Pre-K’s Minimal Impact

Grover  J. “Russ” Whitehurst writes for the Brookings Institution:
The movement for universal and targeted state pre-K has been successful in that enrollment in state-funded pre-K programs for 4-year-olds has doubled in the last 10 years, from 14% to 28% of all 4-year-olds. There has been a concomitant increase in annual spending from about $2.5 to $4.5 billion. Annual spending per child for state pre-K is about $4,000. Thirty-nine states offer state-funded pre-K, with 31 of those states having programs that are targeted for low-income families. When children enrolled in Head Start and other public programs, including special education, are combined with those in state funded pre-K, 42% of the 4-year-olds in the nation are enrolled in a taxpayer funded center-based preschool programs.
A study of universal pre-K in Georgia compared changes in Georgia’s 4th grade NAEP scores before and after the implementation of universal pre-K with changes in the NAEP scores of students in other states in comparable periods in which universal pre-K was not introduced.  This was not an experiment and therefore required sophisticated estimation models.

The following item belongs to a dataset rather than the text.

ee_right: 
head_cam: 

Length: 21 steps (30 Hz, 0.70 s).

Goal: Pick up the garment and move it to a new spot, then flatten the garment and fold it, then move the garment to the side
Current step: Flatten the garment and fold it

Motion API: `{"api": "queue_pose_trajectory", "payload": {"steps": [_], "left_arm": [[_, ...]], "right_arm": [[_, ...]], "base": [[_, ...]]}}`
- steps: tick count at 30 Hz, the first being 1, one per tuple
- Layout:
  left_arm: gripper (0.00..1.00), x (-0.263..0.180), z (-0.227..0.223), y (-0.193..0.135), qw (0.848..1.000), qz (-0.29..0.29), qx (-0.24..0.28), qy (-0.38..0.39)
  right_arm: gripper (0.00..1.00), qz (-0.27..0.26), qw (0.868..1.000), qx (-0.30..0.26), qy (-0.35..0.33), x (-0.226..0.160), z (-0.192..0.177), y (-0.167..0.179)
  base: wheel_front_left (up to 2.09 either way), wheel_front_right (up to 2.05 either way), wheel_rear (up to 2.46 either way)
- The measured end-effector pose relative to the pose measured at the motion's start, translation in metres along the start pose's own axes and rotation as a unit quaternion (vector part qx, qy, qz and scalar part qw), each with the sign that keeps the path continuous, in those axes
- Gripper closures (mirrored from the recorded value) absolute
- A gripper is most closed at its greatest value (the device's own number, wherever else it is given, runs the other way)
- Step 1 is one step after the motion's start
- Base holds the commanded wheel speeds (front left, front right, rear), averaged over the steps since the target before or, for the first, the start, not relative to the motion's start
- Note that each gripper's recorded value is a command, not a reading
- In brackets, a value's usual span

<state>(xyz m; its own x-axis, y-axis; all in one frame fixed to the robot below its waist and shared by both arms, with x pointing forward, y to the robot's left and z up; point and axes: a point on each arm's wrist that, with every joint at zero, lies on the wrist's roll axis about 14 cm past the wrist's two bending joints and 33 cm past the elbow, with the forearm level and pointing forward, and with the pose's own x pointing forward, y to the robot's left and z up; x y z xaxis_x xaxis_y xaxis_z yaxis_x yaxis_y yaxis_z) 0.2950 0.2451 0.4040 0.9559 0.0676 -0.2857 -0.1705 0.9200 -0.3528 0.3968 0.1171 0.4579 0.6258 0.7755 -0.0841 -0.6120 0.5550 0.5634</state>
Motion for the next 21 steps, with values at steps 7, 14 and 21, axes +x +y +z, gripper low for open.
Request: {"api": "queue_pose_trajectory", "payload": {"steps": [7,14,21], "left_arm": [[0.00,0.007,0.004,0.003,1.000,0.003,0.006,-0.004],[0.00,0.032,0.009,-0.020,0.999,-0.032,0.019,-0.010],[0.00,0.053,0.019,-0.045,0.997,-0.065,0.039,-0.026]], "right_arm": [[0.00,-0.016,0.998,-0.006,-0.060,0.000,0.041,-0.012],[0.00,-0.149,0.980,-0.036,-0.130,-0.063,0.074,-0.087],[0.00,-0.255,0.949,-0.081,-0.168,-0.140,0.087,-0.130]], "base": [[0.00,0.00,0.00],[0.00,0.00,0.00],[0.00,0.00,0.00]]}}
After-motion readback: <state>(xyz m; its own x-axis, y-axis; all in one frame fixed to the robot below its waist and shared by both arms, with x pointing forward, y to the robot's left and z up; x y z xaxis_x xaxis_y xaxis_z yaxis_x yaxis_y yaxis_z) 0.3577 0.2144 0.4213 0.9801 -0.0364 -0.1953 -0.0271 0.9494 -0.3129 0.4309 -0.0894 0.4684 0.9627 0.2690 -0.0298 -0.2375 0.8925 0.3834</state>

Under the estimation model preferred by the researcher there was no overall impact on the achievement of Georgia’s 4th graders of their prior access to universal pre-K. Under a more generous estimation model, the overall effects were very small (about 2% of a standard deviation increase in NAEP math scores, which is far less than a 1 point increase). The researcher concludes that:
“the costs of the program … greatly outweigh the benefits in terms of potential increased taxable revenue [which] is at least suggestive that the government’s scarce resources would be better spent on more targeted early childhood interventions that have been shown to be more cost efficient.”